*** Block opens ***
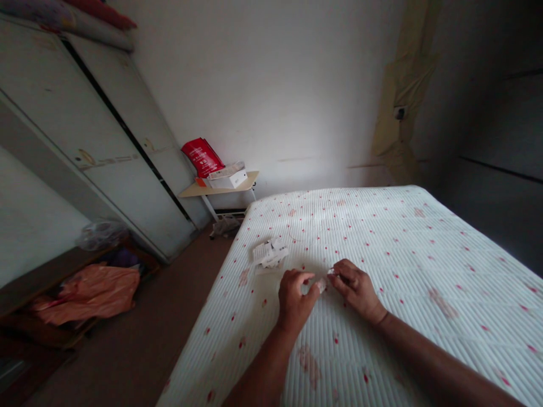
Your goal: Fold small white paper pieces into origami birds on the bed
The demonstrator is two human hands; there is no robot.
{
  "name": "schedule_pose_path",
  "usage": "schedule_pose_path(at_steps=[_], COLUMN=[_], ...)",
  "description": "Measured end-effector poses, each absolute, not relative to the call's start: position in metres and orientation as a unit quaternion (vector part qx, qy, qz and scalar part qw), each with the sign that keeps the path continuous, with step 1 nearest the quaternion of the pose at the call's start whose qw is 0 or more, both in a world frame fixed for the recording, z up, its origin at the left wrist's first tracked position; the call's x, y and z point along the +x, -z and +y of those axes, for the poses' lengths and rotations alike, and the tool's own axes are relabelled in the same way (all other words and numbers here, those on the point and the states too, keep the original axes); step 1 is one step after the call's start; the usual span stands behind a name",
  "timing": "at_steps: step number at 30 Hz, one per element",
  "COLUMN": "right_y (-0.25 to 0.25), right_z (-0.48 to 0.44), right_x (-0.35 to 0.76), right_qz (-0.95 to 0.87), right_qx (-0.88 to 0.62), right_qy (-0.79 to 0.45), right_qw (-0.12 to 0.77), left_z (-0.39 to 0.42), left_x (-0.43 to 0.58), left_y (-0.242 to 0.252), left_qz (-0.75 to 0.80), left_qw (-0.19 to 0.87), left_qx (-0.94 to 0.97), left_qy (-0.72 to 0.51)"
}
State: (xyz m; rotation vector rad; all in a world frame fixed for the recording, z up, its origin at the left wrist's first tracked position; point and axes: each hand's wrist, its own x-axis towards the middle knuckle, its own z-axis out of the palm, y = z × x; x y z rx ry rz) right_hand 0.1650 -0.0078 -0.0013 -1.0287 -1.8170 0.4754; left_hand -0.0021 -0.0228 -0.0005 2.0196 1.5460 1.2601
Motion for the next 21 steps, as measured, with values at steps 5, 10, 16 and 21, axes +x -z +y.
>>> schedule_pose_path(at_steps=[5, 10, 16, 21], right_y=[0.004, 0.0, -0.013, -0.014], right_z=[-0.008, -0.007, -0.006, -0.005], right_x=[0.165, 0.165, 0.171, 0.173], right_qz=[-0.726, -0.72, -0.765, -0.774], right_qx=[-0.452, -0.444, -0.351, -0.319], right_qy=[-0.188, -0.189, -0.29, -0.333], right_qw=[0.484, 0.498, 0.455, 0.434], left_z=[-0.021, -0.018, -0.012, -0.014], left_x=[-0.005, -0.004, -0.007, -0.003], left_y=[0.002, -0.001, -0.004, -0.001], left_qz=[0.522, 0.519, 0.483, 0.482], left_qw=[0.275, 0.38, 0.456, 0.447], left_qx=[0.681, 0.637, 0.614, 0.619], left_qy=[-0.434, -0.426, -0.427, -0.43])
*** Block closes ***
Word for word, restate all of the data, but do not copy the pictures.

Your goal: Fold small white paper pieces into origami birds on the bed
The demonstrator is two human hands; there is no robot.
{
  "name": "schedule_pose_path",
  "usage": "schedule_pose_path(at_steps=[_], COLUMN=[_], ...)",
  "description": "Measured end-effector poses, each absolute, not relative to the call's start: position in metres and orientation as a unit quaternion (vector part qx, qy, qz and scalar part qw), each with the sign that keeps the path continuous, with step 1 nearest the quaternion of the pose at the call's start whose qw is 0 or more, both in a world frame fixed for the recording, z up, its origin at the left wrist's first tracked position; the call's x, y and z point along the +x, -z and +y of those axes, for the poses' lengths and rotations alike, and the tool's own axes are relabelled in the same way (all other words and numbers here, those on the point and the states too, keep the original axes); step 1 is one step after the call's start; the usual span stands behind a name",
  "timing": "at_steps: step number at 30 Hz, one per element",
  "COLUMN": "right_y (-0.25 to 0.25), right_z (-0.48 to 0.44), right_x (-0.35 to 0.76), right_qz (-0.95 to 0.87), right_qx (-0.88 to 0.62), right_qy (-0.79 to 0.45), right_qw (-0.12 to 0.77), left_z (-0.39 to 0.42), left_x (-0.43 to 0.58), left_y (-0.242 to 0.252), left_qz (-0.75 to 0.80), left_qw (-0.19 to 0.87), left_qx (-0.94 to 0.97), left_qy (-0.72 to 0.51)"
}
State: (xyz m; rotation vector rad; all in a world frame fixed for the recording, z up, its origin at the left wrist's first tracked position; point and axes: each hand's wrist, its own x-axis towards the middle knuckle, its own z-axis out of the palm, y = z × x; x y z rx ry rz) right_hand 0.1650 -0.0078 -0.0013 -1.0287 -1.8170 0.4754; left_hand -0.0021 -0.0228 -0.0005 2.0196 1.5460 1.2601
Motion for the next 21 steps, as measured, with values at steps 5, 10, 16 and 21, axes +x -z +y.
>>> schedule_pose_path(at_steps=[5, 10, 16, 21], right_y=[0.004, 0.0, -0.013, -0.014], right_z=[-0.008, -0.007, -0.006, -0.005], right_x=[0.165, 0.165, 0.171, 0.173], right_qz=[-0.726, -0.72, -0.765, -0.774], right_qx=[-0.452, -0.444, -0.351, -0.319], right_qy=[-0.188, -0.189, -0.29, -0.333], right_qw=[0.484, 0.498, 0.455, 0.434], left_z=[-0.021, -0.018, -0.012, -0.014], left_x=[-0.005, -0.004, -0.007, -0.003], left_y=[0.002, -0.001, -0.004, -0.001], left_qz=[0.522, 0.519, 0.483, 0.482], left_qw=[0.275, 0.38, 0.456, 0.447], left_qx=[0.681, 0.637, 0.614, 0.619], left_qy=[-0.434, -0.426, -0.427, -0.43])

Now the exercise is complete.